INSTRUCTIONS FOR THE TASK → Could you filter the listing for lines with the word "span" and return them?

◆ ◆ ◆ ◆ ◆ ◆ ◆

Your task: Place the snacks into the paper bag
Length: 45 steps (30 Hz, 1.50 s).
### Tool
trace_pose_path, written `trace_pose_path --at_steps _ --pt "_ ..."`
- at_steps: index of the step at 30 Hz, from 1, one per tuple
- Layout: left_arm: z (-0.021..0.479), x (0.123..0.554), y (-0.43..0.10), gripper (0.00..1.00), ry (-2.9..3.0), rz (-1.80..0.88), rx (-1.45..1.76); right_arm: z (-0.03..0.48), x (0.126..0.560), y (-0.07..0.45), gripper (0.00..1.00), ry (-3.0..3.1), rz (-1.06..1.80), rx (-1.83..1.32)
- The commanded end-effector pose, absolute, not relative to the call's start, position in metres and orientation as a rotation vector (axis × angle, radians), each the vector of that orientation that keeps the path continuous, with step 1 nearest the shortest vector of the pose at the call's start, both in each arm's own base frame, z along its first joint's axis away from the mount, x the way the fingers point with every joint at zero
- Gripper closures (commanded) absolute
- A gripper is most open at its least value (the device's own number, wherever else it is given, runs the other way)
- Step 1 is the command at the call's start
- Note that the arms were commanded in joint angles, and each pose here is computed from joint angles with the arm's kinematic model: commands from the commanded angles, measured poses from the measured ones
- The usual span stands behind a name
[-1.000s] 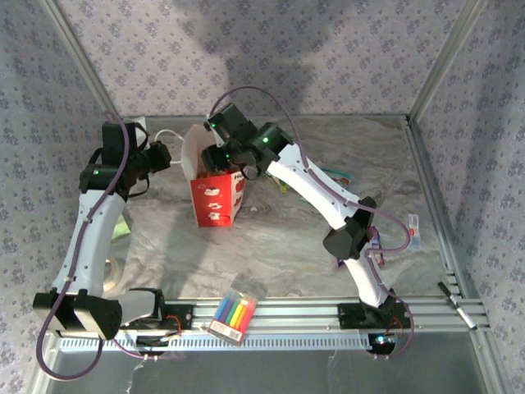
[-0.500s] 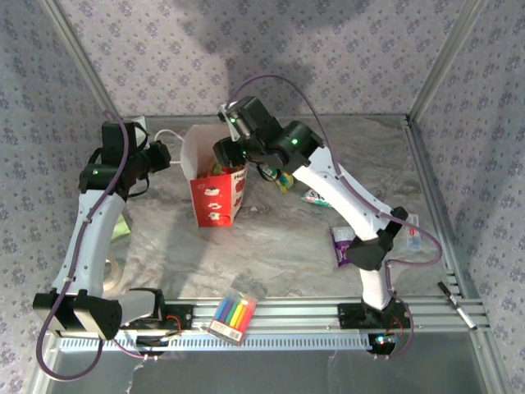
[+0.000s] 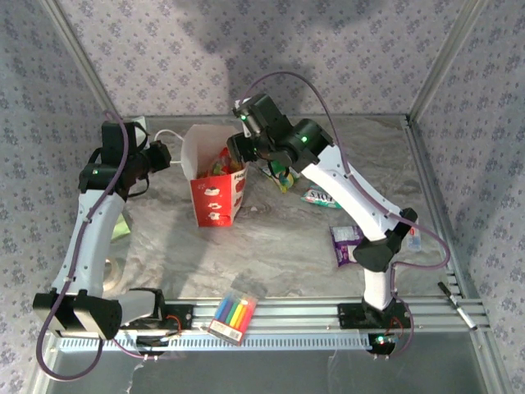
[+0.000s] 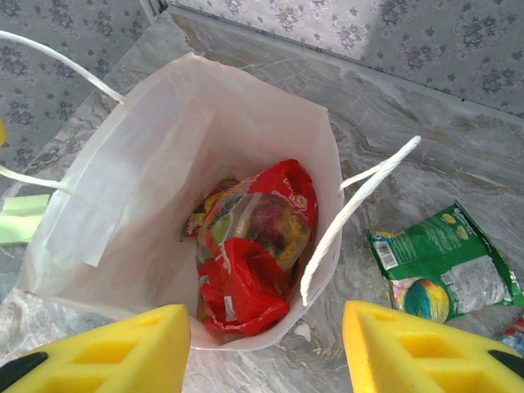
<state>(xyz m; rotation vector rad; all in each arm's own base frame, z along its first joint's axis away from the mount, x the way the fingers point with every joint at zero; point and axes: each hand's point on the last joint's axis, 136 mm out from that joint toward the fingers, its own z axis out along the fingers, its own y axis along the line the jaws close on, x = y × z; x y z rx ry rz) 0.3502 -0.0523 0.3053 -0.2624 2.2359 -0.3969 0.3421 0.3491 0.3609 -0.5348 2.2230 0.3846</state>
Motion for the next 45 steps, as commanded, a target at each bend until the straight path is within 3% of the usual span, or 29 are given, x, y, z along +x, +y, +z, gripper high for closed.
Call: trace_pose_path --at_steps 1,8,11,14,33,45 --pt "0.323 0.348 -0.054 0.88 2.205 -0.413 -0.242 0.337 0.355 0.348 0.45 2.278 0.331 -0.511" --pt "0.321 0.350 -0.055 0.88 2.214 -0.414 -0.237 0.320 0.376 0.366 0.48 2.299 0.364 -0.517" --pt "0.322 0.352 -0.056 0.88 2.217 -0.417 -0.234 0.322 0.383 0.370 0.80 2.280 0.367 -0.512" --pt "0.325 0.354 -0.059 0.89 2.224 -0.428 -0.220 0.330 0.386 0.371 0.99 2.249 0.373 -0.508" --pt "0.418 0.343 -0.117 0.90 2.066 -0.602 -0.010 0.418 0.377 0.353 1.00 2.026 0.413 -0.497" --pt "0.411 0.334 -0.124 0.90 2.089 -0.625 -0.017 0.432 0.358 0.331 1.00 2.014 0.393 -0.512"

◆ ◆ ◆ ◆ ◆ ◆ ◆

WRITTEN SOLUTION →
- The usual span stands behind a name
Motion for the next 45 steps, as commanded, a target at each bend until the straight path is within 3% of the usual span, or 29 are given, x, y, z along +x, +y, +z, gripper high for closed.

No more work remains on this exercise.